Work request
List every line below containing "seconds".

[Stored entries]
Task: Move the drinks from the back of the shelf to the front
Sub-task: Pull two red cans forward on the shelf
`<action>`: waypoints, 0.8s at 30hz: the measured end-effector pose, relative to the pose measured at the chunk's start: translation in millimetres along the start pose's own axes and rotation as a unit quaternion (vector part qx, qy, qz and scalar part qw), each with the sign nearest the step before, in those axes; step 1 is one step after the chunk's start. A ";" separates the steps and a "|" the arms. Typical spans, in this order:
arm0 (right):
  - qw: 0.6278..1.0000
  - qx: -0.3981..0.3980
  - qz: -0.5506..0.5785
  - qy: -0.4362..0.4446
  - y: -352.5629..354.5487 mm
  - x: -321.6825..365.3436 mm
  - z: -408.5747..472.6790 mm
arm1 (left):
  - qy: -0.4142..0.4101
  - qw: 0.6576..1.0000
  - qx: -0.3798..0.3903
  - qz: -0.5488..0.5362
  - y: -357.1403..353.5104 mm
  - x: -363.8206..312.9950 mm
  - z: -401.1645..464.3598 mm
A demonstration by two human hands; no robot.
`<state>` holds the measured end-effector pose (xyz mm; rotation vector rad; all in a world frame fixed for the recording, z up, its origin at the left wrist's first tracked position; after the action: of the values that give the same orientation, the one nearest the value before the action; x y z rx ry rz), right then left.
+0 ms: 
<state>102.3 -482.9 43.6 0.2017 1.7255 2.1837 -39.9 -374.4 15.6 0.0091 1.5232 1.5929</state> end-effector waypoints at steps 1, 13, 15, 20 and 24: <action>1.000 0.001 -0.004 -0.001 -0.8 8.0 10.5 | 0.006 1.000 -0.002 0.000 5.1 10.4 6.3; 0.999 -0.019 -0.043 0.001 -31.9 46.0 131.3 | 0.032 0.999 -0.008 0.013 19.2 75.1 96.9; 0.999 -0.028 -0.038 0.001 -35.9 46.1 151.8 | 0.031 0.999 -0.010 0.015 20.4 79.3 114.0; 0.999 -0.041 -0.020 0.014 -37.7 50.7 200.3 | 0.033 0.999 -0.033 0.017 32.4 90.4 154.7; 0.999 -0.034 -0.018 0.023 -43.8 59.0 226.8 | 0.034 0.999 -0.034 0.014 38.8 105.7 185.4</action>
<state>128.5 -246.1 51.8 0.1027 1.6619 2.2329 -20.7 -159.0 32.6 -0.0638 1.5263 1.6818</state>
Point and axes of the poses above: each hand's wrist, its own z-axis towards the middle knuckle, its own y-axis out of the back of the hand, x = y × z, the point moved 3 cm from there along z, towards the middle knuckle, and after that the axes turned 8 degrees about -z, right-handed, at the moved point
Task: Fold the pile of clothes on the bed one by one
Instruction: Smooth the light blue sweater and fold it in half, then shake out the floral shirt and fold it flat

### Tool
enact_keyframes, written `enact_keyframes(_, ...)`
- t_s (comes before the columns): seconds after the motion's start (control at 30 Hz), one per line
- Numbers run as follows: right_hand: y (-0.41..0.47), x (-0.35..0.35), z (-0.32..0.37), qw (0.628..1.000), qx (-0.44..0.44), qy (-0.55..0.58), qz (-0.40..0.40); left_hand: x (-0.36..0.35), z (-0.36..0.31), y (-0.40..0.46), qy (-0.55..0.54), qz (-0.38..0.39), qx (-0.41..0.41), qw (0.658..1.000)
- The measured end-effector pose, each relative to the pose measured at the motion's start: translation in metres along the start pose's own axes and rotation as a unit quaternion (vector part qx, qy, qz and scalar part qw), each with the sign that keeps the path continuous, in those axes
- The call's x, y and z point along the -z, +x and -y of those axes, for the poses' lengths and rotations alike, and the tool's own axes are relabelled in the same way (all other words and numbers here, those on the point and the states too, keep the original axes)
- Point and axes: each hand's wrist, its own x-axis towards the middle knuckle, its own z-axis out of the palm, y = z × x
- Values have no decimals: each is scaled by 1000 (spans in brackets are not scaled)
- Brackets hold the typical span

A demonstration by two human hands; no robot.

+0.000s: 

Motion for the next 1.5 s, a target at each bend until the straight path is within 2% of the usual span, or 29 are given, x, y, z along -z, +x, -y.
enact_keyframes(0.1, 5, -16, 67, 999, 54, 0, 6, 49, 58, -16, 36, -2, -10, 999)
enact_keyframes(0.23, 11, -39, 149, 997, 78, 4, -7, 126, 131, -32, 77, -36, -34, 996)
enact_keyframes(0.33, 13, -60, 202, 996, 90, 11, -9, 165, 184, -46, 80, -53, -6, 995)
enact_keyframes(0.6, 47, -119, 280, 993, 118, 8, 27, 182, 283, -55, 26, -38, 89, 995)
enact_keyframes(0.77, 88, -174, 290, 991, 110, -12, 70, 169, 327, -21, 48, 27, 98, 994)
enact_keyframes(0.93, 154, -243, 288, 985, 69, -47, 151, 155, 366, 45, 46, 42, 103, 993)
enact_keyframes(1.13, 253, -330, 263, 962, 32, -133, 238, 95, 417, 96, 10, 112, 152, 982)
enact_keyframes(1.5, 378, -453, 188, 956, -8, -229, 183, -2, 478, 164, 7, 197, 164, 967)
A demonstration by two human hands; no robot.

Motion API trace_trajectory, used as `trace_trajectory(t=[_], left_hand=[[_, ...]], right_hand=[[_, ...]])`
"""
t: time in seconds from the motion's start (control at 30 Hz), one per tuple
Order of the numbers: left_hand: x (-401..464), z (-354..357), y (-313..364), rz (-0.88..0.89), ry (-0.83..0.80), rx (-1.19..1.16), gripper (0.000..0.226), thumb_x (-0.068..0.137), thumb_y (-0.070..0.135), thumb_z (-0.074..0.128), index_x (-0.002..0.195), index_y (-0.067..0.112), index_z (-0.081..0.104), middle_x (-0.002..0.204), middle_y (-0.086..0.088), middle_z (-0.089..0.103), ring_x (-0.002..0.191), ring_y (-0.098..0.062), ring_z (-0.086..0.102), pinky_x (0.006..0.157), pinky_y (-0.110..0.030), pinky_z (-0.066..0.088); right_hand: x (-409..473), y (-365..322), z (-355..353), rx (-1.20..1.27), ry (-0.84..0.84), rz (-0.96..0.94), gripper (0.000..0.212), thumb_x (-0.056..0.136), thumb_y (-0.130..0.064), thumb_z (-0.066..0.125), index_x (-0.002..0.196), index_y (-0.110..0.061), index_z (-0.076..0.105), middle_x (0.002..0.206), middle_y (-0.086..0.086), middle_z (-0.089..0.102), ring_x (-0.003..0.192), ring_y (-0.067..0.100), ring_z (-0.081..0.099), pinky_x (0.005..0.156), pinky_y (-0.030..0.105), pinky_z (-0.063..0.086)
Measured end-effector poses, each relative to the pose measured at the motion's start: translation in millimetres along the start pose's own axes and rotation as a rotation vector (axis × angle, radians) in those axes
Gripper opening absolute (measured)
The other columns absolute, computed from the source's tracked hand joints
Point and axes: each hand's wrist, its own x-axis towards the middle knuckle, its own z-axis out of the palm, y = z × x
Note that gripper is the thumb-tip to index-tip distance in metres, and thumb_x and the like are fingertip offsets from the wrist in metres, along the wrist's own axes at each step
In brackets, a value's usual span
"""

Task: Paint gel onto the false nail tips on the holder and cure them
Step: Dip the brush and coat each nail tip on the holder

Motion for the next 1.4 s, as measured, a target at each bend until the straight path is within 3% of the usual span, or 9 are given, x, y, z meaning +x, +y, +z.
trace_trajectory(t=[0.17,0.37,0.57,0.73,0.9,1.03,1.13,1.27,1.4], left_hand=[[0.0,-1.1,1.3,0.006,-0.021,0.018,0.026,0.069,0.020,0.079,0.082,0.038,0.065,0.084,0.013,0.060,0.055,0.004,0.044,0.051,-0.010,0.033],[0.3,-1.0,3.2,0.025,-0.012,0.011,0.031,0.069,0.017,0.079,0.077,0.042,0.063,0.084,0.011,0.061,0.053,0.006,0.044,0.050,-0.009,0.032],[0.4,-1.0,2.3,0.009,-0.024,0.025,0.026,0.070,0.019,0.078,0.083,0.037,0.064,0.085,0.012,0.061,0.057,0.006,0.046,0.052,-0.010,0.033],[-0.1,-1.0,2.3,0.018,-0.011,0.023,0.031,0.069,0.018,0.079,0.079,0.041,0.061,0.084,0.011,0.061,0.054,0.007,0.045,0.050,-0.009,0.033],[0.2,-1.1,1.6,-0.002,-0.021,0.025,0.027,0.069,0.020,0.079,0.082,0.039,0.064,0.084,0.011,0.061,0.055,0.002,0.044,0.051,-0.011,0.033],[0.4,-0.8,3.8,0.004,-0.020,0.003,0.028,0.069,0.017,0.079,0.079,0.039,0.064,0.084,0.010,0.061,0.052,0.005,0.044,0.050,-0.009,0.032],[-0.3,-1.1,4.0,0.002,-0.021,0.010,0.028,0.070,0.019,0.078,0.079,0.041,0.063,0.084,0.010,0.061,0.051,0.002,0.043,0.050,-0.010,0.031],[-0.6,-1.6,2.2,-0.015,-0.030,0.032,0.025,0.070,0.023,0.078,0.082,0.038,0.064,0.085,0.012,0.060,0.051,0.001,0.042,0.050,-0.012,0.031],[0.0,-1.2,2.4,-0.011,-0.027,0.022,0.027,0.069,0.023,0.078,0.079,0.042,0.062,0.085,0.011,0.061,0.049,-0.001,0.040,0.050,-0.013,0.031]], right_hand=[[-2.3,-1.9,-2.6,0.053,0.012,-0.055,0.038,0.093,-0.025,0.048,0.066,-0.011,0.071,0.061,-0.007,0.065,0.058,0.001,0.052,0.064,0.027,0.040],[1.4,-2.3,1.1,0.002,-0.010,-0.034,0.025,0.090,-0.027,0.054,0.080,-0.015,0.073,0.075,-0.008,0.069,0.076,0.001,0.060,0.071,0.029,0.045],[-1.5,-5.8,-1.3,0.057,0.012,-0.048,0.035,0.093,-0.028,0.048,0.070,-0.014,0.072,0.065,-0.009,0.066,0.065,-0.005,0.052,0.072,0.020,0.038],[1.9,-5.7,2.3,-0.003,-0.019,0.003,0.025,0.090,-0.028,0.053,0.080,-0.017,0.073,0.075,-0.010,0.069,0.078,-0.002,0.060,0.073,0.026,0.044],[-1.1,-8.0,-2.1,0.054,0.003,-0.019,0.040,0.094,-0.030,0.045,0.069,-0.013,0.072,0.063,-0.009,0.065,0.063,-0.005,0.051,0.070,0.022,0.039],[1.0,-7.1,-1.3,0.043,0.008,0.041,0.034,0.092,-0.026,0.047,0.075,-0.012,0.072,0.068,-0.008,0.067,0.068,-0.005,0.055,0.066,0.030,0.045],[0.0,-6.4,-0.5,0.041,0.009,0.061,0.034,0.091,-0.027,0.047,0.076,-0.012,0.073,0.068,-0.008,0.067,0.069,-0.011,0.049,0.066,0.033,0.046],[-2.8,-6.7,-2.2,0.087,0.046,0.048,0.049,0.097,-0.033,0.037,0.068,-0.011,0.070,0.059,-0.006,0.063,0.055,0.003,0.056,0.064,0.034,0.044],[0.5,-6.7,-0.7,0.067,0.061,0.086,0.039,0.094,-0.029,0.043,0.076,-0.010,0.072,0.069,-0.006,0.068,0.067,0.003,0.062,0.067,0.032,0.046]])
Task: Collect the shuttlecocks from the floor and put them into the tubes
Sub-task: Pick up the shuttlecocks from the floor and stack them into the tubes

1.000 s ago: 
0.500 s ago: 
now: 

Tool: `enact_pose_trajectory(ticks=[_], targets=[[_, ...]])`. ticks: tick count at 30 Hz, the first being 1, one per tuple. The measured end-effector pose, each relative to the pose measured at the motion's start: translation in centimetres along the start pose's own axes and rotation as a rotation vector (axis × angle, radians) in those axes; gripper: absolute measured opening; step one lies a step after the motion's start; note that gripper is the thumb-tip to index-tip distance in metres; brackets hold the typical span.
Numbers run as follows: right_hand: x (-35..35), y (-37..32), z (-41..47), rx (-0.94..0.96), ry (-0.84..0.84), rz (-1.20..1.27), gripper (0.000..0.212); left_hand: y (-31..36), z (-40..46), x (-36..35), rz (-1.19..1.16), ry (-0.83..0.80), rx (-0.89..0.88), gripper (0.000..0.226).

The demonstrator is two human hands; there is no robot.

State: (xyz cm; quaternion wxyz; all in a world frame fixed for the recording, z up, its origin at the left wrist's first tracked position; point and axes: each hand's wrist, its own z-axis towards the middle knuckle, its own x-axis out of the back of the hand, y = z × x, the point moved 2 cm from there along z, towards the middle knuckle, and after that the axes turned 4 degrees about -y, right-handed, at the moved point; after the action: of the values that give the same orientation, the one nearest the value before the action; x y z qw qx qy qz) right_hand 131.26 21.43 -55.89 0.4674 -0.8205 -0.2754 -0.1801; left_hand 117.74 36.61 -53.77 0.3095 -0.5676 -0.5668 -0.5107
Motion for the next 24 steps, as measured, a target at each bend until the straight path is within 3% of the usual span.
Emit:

Answer for the task
- t_s (comes before the columns): seconds after the motion's start (control at 30 Hz), one per line
t: time in seconds from the motion's start (control at 30 Hz), one per tuple

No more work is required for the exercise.